For war-spending bills, also called "overseas contingency operations" (OCO), the association sees those dropping from the fiscal 2011 level of $159 billion to $46 billion after U.S. forces are out of Iraq. It forecasts a $122 billion supplemental for fiscal 2012, followed by $102 billion in 2013. The figure then will plunge to $69 billion in 2014 and $58 billion in 2015. OCOs are expected to shrink to $41 billion in 2016 before falling steadily to $31 billion in 2021, according to the trade group. Within the war-funding measures, DoD will put less into hardware accounts. Such investment coffers will fall from $28 billion in 2011 to $21 billion in 2012, states the association. By 2016, the department will seek only $8 billion for such accounts and only $5 billion in 2021, the group projects.

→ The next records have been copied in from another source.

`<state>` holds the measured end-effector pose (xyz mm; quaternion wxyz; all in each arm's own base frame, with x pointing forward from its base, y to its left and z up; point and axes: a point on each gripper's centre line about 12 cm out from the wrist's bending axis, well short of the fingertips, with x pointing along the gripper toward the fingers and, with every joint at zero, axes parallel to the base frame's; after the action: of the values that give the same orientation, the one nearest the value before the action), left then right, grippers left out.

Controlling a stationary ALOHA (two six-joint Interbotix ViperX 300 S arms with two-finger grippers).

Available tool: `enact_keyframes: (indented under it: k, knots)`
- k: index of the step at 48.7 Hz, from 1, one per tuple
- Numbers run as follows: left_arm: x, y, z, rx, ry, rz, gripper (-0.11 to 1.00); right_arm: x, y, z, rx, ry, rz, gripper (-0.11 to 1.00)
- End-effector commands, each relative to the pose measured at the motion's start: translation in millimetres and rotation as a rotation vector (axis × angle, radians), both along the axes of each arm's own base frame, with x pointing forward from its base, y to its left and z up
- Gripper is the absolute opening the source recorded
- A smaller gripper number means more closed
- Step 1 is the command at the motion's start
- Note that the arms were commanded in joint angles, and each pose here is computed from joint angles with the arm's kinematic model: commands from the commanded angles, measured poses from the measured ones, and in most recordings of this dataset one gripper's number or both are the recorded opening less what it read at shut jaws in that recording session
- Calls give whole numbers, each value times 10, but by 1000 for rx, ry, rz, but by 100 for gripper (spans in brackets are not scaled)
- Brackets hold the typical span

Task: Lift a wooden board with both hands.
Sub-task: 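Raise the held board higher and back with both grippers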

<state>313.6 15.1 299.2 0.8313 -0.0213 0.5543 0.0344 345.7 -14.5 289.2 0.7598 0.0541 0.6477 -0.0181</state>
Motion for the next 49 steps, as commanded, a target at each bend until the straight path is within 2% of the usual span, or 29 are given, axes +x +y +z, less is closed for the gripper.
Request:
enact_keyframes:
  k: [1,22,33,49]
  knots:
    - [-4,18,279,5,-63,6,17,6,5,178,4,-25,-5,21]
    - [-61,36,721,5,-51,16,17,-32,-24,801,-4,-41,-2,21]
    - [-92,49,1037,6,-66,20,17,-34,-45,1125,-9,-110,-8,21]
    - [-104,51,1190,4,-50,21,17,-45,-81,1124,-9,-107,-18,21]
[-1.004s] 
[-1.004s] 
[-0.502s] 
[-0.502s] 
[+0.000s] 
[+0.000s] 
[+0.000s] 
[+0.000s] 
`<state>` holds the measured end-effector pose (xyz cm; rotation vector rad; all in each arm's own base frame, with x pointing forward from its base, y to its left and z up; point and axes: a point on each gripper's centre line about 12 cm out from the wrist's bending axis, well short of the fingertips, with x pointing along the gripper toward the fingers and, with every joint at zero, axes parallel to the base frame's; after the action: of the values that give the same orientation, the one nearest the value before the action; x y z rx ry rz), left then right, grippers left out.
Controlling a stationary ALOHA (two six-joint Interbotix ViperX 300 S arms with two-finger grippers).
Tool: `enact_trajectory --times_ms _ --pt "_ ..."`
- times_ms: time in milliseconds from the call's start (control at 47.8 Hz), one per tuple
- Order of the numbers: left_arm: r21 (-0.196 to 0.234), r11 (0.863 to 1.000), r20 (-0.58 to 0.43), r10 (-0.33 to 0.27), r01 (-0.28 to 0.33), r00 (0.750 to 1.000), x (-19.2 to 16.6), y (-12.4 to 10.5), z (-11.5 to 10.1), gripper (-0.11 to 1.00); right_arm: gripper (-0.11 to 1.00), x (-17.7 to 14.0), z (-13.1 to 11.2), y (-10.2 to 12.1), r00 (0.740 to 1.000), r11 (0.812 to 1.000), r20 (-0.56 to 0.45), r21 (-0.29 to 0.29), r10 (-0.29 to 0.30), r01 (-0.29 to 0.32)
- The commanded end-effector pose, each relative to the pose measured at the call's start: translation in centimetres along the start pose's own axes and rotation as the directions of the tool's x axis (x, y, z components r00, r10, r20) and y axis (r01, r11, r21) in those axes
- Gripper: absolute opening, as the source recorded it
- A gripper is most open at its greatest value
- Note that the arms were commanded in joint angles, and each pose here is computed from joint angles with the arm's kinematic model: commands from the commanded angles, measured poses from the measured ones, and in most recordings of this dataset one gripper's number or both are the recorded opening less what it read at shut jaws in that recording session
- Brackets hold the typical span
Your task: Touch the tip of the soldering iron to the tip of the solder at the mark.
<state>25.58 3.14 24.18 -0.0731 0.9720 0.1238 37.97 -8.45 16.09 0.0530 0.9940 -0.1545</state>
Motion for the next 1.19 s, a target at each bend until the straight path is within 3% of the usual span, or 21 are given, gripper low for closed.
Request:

Though the group predicts some OCO funds will be shifted to the base budget, it predicts all "savings will not be 'plowed back' into base budget." How will the U.S. military presence in Afghanistan evolve over the next few months? TechAmerica has a forecast for that, too, predicting America's footprint there peaked last month at 100,000 troops. The group sees the administration conducting another Afghanistan-Pakistan policy review in December, leading to the start of an American drawdown in the fourth quarter of this fiscal year. By 2014 or 2016, Washington is likely to begin a process under which the U.S. military's end-strength will shrink by about 120,000 personnel, TechAmerica predicts. Those reductions are seen coming from active and non-active ranks.
Just posting this as a matter of interest to readers at SP. The one comment I would make is that if procurement was down to $92 billion in then year dollars in the 2020 timeframe we would be looking at a dramatically reduced defense industrial base. There would be not enough "work to go around" IMHO.